The present disclosure relates to a compression mold, a compression tool with such a compression mold, a compression molding method and the use of a compression mold in a compression molding method, in particular by using additive layer manufacturing (ALM), selective laser sintering (SLS) and/or solid freeform fabrication (SFF) processes for fabricating the compression mold.
In compression molding, a molding material such as for example sheet molding compound (SMC) or bulk molding compound (BMC) which has been preheated in a conventional oven by convection or infrared radiation is positioned in a cavity of the compression mold of a compression molding tool. During the initial heating in the oven the fibers expand, resulting in a resin poor coating of the composite surface. In addition, this expansion of the fibers results in a lofting, or movement, of the fibers into the resin surface layers.
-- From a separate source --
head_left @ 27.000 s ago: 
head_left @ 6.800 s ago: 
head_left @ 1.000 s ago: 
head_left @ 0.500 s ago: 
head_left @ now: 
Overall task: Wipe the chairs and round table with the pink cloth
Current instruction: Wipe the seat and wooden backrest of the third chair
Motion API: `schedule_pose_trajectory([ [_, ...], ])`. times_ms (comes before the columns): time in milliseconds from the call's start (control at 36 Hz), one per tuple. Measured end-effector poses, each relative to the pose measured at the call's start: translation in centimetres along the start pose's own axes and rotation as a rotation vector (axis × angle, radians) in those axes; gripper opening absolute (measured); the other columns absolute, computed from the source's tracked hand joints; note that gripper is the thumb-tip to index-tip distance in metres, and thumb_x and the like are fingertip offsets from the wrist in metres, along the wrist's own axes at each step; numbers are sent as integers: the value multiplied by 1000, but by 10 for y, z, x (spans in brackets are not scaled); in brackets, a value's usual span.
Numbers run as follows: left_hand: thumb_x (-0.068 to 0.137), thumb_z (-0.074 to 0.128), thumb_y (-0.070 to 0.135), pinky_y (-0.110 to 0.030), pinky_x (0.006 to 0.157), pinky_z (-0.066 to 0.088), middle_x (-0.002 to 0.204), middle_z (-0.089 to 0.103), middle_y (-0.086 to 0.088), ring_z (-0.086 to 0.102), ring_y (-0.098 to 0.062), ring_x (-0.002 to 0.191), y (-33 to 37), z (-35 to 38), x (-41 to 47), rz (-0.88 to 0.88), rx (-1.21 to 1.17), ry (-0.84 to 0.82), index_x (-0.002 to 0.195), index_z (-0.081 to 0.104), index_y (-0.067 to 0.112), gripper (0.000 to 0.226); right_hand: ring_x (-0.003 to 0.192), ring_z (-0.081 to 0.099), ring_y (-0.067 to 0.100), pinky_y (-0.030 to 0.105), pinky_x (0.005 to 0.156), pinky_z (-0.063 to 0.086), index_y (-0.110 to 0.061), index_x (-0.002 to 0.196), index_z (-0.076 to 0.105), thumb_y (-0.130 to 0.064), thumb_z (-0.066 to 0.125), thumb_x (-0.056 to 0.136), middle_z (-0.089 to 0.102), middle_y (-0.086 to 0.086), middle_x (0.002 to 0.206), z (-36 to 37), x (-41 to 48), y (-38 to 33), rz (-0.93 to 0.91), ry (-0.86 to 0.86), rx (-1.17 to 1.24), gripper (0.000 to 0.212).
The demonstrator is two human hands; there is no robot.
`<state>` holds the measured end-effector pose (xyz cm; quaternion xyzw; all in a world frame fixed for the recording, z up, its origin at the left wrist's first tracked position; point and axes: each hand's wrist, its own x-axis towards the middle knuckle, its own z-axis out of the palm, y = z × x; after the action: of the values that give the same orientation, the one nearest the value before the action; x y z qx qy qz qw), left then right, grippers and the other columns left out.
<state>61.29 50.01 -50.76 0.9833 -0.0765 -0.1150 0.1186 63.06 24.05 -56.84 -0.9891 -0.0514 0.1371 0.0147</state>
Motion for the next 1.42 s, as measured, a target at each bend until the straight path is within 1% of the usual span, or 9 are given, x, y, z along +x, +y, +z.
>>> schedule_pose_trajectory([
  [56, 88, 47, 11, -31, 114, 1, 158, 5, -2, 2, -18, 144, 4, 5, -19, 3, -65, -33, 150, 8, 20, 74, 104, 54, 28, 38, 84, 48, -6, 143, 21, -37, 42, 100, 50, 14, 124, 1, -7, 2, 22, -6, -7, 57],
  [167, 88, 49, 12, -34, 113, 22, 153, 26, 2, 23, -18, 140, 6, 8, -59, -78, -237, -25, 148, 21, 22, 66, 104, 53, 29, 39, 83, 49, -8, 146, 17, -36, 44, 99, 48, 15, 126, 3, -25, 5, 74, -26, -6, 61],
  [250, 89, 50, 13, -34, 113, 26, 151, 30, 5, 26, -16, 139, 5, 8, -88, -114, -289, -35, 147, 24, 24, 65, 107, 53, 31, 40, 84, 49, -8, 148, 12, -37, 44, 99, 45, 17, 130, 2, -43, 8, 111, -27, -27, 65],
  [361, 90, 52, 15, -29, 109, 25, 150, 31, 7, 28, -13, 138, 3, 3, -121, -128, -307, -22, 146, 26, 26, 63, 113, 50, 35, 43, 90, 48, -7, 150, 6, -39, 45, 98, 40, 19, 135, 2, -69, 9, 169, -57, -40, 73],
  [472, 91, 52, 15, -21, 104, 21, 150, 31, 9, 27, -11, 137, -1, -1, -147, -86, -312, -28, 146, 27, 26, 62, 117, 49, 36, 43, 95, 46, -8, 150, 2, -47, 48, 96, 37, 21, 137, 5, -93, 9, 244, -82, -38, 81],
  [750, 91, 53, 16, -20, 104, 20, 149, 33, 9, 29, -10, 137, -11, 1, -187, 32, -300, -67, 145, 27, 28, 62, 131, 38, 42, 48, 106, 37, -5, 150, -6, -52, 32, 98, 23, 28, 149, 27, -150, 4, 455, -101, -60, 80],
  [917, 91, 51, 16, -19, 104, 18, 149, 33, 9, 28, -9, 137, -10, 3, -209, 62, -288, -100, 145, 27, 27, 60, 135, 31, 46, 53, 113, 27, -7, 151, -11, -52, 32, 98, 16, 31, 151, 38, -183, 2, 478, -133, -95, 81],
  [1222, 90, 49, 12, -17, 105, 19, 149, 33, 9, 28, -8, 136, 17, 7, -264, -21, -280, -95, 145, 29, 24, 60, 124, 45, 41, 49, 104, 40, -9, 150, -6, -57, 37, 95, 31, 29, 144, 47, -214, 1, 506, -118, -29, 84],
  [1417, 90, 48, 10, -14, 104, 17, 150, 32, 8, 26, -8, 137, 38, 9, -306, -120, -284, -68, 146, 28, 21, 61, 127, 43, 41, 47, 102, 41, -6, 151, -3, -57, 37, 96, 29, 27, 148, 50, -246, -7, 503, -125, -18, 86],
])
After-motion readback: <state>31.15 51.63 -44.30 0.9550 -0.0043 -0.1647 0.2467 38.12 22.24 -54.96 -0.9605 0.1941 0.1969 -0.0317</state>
The compression mold usually includes a male molding component, often called the plunger, and a female molding component. The cavity between the male and female molding component is shaped according to the desired shape of the thermoset composite compound to be molded. Both molding components get heated and pressed against each other, for example by a hydraulic ram. The molding compound within the cavity is conformed to the molding form under the pressure applied which is usually in the range of several tens of bar.
Once the heat from the heated molding components has been transferred to the molding compound, the molding compound's temperature surpasses the curing temperature, for example 100° C. to 150° C. for polyester fiberglass resin systems. The pressure on the molding material is maintained to keep the compound in contact with all mold areas, while the heating temperature is upheld until the molding material has cured. After cooling the compression mold, the final cured composite part may be removed from the compression molding tool.
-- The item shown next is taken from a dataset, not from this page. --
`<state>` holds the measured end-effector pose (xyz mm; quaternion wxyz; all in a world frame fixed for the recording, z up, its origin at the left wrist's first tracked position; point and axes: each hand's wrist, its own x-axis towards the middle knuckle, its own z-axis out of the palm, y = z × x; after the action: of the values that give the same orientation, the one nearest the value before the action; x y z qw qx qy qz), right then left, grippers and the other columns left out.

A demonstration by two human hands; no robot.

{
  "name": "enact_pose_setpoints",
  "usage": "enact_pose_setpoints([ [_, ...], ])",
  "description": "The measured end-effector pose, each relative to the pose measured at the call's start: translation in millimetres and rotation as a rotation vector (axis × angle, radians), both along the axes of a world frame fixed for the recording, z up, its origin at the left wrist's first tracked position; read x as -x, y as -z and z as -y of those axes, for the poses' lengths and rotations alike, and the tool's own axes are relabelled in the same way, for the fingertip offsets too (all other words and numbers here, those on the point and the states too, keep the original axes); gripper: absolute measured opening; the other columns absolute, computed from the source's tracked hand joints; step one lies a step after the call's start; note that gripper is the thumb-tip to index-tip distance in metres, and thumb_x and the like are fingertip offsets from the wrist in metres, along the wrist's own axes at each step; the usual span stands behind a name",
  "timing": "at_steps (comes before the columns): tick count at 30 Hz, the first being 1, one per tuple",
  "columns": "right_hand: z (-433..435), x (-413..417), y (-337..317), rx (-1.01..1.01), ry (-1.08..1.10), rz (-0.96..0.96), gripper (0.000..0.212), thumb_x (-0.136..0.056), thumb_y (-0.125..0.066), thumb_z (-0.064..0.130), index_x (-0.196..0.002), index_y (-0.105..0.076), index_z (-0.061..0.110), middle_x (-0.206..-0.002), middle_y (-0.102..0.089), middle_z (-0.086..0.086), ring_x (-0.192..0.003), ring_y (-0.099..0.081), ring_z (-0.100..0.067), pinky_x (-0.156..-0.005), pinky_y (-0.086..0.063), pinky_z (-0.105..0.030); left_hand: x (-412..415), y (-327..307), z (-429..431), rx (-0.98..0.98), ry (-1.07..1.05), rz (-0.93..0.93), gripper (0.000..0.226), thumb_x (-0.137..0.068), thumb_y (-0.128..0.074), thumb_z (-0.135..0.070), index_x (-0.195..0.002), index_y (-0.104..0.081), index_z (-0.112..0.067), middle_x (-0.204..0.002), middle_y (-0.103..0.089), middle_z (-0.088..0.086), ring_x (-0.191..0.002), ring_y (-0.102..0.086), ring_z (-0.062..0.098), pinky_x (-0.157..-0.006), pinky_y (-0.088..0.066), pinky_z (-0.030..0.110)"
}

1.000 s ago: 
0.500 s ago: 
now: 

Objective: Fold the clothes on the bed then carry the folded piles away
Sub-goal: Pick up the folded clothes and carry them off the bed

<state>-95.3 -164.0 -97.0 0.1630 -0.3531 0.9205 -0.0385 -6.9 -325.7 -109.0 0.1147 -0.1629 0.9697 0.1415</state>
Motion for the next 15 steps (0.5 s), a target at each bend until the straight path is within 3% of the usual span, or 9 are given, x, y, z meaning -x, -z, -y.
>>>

Compression molding processes conventionally employ thermosetting resins in a partially cured stage, either in the form of granules, putty-like masses, or preforms. As closed molding procedures, compression molding methods are high volume and high pressure and thus suitable for molding complex, high-strength fiberglass reinforced thermoset composite parts. Advanced composite thermoplastics may also be compression molded using chopped strands, unidirectional tapes, randomly oriented fiber mats or other woven fabrics. One of the advantages of compression molding lies in the opportunity to mold intricate parts of large dimensions.
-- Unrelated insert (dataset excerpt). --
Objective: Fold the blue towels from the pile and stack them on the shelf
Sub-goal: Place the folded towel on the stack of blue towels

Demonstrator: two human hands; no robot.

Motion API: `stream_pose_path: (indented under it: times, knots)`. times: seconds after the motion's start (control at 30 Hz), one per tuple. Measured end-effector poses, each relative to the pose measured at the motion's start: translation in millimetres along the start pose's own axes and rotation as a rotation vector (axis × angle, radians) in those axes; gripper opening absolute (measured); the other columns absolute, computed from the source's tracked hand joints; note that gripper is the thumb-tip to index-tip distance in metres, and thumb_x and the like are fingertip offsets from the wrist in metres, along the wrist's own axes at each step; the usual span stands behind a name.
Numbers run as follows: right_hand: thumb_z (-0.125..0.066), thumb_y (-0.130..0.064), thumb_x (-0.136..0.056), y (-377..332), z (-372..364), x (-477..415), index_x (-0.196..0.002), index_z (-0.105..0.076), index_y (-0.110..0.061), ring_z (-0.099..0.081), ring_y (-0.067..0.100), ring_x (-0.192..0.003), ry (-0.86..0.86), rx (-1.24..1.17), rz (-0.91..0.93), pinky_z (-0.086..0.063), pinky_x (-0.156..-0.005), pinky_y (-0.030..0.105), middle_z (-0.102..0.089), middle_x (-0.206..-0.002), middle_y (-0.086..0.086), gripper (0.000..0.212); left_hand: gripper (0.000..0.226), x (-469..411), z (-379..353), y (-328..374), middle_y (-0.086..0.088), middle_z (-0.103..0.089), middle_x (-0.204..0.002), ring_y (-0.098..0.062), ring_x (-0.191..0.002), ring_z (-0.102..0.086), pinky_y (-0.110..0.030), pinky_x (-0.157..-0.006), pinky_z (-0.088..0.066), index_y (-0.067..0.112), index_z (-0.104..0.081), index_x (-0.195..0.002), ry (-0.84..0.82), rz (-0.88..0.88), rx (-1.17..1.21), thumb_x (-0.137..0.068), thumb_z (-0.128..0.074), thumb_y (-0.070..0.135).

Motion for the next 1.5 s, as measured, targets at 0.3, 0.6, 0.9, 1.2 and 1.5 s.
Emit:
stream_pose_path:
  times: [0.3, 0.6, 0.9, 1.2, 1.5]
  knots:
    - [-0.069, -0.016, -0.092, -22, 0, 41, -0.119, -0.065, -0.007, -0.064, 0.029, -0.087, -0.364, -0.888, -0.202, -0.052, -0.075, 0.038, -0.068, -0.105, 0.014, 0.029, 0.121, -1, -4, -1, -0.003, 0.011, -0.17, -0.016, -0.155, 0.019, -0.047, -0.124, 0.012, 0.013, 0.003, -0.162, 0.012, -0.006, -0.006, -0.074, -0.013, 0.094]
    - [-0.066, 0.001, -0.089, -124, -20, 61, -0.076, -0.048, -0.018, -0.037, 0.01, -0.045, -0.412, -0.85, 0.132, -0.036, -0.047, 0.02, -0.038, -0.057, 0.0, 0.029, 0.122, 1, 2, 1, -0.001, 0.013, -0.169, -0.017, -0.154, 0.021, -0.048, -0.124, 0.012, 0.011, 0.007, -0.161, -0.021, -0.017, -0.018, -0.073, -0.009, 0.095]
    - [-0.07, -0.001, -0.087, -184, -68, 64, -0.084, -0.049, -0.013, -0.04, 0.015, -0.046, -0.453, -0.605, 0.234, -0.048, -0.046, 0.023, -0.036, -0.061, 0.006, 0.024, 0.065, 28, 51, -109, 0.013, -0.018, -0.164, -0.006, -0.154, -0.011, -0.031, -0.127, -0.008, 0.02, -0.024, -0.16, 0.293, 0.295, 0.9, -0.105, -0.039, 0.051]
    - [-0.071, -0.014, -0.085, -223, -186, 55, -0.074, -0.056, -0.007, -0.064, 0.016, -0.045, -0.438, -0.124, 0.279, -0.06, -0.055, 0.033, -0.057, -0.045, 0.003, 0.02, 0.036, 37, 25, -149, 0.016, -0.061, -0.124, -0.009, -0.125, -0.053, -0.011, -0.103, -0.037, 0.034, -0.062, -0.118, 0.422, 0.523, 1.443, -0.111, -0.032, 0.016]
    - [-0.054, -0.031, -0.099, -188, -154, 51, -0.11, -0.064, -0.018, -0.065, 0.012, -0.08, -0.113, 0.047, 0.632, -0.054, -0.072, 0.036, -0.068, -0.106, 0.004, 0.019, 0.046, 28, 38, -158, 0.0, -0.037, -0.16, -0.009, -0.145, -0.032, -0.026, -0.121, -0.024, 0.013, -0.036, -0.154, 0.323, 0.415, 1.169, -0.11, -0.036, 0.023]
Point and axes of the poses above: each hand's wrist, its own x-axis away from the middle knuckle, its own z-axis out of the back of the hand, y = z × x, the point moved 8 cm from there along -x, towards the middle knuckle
“SMC” is a generic term including a large variety of product compositions, usually based on unsaturated polyesters, epoxy or vinylesters. SMCs may comprise additives such as lubricants or mold releases in order to improve surface finish, mold handling and other important parameters. SMC parts serve regularly as replacement parts for conventional steel or titanium components in various application fields, such as for example automotive industries or aerospace and aviation industries. SMCs may be enriched or reinforced with carbon, aramid, glassfibers and/or natural fibers such as hemp or sisal.
The different parts of compression molding tools need to be specifically designed for the desired shape and properties of the molded composite parts. This requires lots of effort, high cycle time and expensive tooling costs in manufacturing the molds and other components of variable shape. Therefore, it would be desirable to find new design approaches in manufacturing compression molding components.
Document U.S. Pat. No. 8,245,378 B2 for example discloses methods and apparatuses for manufacturing components used in the manufacture of wearable articles. Document WO 00/32327 A2 discloses a method for producing sheet forming tools. Such manufacturing process may utilize rapid prototyping machines, such as for example disclosed in document US 2005/0280185 A1.
One of the ideas of the disclosure herein is therefore to provide solutions for manufacturing components of compression molding tools, particularly in aerospace industries, which reduce cycle times, energy consumption and tooling costs as well as help to improve molded part quality.
A first aspect of the disclosure herein hence pertains to a compression mold, for a compression molding tool, the compression mold being manufactured by an additive manufacturing, AM, method.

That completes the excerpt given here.